_WHAT YOU ARE ASKED TO DO_. Copy the lines below word for word, skipping any image.

_MATERIALS PROVIDED_.
§

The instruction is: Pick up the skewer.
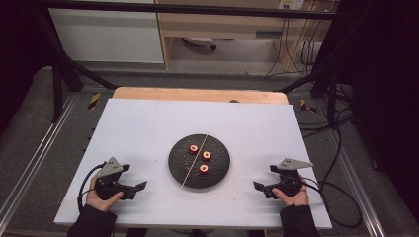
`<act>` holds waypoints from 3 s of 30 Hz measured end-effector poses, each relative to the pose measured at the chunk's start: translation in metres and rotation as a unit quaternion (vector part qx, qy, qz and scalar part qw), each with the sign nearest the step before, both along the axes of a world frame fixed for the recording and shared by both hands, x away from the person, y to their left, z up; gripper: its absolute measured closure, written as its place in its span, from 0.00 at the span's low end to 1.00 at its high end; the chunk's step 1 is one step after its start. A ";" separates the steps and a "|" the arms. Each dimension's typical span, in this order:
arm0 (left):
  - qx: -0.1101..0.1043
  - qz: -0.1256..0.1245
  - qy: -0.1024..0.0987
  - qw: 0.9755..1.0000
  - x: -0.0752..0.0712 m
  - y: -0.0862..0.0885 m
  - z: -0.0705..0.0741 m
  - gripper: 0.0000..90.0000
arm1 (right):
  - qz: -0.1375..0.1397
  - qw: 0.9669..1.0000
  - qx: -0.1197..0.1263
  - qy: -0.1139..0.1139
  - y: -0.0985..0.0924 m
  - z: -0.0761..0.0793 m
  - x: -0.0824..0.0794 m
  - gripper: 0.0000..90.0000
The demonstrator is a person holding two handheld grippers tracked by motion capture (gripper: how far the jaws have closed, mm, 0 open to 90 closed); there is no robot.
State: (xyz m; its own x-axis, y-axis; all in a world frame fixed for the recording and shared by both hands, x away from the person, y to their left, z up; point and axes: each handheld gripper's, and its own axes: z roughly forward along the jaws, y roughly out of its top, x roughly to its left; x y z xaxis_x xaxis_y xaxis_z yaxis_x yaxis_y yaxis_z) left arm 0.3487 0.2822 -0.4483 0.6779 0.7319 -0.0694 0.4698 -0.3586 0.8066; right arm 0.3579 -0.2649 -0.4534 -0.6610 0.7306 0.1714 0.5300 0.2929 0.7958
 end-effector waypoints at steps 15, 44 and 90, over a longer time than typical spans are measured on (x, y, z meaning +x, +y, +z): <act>-0.009 -0.007 -0.006 1.000 -0.003 -0.010 0.010 0.04 | -0.003 1.000 0.002 -0.004 0.000 0.001 0.000 0.01; -0.006 -0.032 0.002 0.999 -0.002 -0.068 0.031 0.43 | -0.005 1.000 -0.004 -0.001 0.000 0.001 0.000 0.01; 0.007 -0.078 0.067 0.995 0.014 -0.145 0.013 1.00 | -0.005 1.000 -0.008 0.000 0.000 0.000 0.000 0.01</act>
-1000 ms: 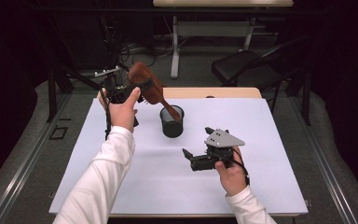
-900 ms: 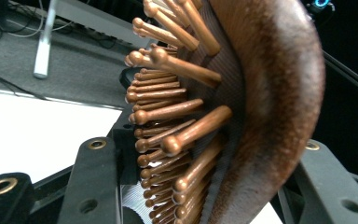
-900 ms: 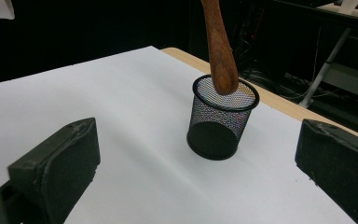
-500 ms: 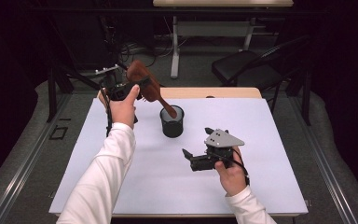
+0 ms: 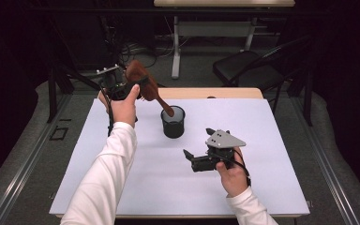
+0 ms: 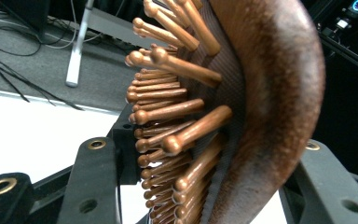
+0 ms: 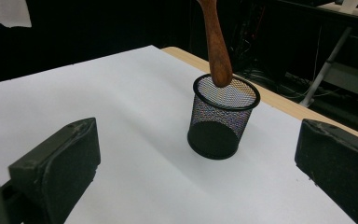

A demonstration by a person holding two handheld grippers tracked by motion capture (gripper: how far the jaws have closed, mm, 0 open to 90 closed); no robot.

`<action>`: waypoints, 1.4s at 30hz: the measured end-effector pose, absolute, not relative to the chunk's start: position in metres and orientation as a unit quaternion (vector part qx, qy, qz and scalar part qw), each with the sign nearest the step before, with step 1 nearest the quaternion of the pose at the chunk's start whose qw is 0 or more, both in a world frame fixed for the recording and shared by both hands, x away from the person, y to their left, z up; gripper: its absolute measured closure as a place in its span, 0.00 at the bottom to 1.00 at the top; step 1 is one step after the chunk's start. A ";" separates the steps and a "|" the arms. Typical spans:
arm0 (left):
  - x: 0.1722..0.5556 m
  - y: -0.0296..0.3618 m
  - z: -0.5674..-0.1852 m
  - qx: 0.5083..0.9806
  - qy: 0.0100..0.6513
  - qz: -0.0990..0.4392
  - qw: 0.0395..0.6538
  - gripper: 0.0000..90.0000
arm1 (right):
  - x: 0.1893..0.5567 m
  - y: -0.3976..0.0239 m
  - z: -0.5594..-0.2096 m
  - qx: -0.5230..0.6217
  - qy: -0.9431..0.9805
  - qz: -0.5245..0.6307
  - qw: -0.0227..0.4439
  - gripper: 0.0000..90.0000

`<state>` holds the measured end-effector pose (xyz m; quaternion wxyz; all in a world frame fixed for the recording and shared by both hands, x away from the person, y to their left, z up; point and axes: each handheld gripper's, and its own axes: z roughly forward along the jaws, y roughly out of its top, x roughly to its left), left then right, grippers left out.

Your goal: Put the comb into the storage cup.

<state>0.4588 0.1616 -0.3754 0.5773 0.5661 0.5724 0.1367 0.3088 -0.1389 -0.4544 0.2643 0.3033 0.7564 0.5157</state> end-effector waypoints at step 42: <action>0.468 0.135 -0.399 0.579 0.578 0.148 0.556 0.54 | 0.309 -0.142 -0.453 0.304 0.754 0.519 0.266 0.00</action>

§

_OUTPUT BELOW_.
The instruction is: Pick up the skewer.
`<act>` holds waypoints from 3 s of 30 Hz measured end-effector poses, each relative to the pose measured at the chunk's start: translation in metres and rotation as a unit quaternion (vector part qx, qy, qz and scalar part qw), each with the sign nearest the step before, both along the axes of a world frame fixed for the recording and shared by both hands, x away from the person, y to their left, z up; gripper: its absolute measured closure, written as its place in its span, from 0.00 at the span's low end to 1.00 at its high end; the chunk's step 1 is one step after its start. A ";" separates the steps and a "|" the arms. Each dimension's typical span, in this order:
arm0 (left):
  - qx: -0.1101..0.1043
  - qz: -0.1256..0.1245
  - qy: -0.1024..0.0987
  - qw: 0.9755..1.0000
  - x: -0.0752..0.0712 m
  - y: -0.0862..0.0885 m
  - z: -0.0705..0.0741 m
  - gripper: 0.0000..90.0000
arm1 (right):
  - qz: -0.1375..0.1397
  - qw: 0.9669..1.0000
  - qx: -0.1197..0.1263
  - qy: -0.1139..0.1139
  - y: -0.0985..0.0924 m
  - z: -0.0761..0.0793 m
  - x: -0.0824..0.0794 m
  - gripper: 0.0000..90.0000
The demonstrator is a person holding two handheld grippers tracked by motion capture (gripper: how far the jaws have closed, mm, 0 open to 90 closed); there is no robot.
State: (xyz m; its own x-axis, y-axis; all in a world frame fixed for the recording and shared by both hands, x away from the person, y to their left, z up; point and axes: each handheld gripper's, and its own axes: z roughly forward along the jaws, y roughly out of its top, x roughly to its left; x y z xaxis_x xaxis_y xaxis_z yaxis_x yaxis_y yaxis_z) left arm 0.3487 0.2822 -0.4483 0.6779 0.7319 -0.0694 0.4698 -0.3586 0.8066; right arm 0.3579 -0.2649 -0.4534 -0.6610 0.7306 0.1714 0.5300 0.2929 0.7958
 end-effector waypoints at steps 15, 44 and 90, over a longer time than typical spans are measured on (x, y, z meaning +x, +y, +z): <act>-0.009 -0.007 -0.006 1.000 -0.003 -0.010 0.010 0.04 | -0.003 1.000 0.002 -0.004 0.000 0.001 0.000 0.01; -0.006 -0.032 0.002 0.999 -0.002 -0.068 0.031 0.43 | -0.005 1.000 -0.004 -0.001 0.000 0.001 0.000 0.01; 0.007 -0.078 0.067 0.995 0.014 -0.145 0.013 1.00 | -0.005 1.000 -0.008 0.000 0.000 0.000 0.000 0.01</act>
-1000 ms: 
-900 ms: 
-900 ms: 
-500 ms: 
+0 ms: 
+0 ms: 
+0 ms: 

A demonstration by a person holding two handheld grippers tracked by motion capture (gripper: how far the jaws have closed, mm, 0 open to 90 closed); no robot.

`<action>`: waypoints, 1.4s at 30hz: the measured end-effector pose, absolute, not relative to the chunk's start: position in metres and orientation as a unit quaternion (vector part qx, qy, qz and scalar part qw), each with the sign nearest the step before, with step 1 nearest the quaternion of the pose at the chunk's start whose qw is 0 or more, both in a world frame fixed for the recording and shared by both hands, x away from the person, y to their left, z up; gripper: its absolute measured closure as a place in its span, 0.00 at the bottom to 1.00 at the top; step 1 is one step after the chunk's start. A ";" separates the steps and a "|" the arms. Typical spans:
arm0 (left):
  - x: 0.1722..0.5556 m
  - y: -0.0296..0.3618 m
  - z: -0.5674..-0.1852 m
  - qx: 0.5083..0.9806
  - qy: 0.0100..0.6513
  - qz: -0.0990..0.4392
  - qw: 0.0395..0.6538
  - gripper: 0.0000..90.0000
arm1 (right):
  - x: 0.1893..0.5567 m
  - y: -0.3976..0.0239 m
  - z: -0.5594..-0.2096 m
  - qx: -0.5230..0.6217
  - qy: -0.9431..0.9805
  - qz: -0.5245..0.6307
  - qw: -0.0227..0.4439
  - gripper: 0.0000..90.0000

`<state>` holds the measured end-effector pose (xyz m; quaternion wxyz; all in a world frame fixed for the recording and shared by both hands, x away from the person, y to their left, z up; point and axes: each handheld gripper's, and its own axes: z roughly forward along the jaws, y roughly out of its top, x roughly to its left), left then right, grippers left out.

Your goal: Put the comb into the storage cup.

<state>0.4588 0.1616 -0.3754 0.5773 0.5661 0.5724 0.1367 0.3088 -0.1389 -0.4544 0.2643 0.3033 0.7564 0.5157</state> end-effector waypoints at step 42: <action>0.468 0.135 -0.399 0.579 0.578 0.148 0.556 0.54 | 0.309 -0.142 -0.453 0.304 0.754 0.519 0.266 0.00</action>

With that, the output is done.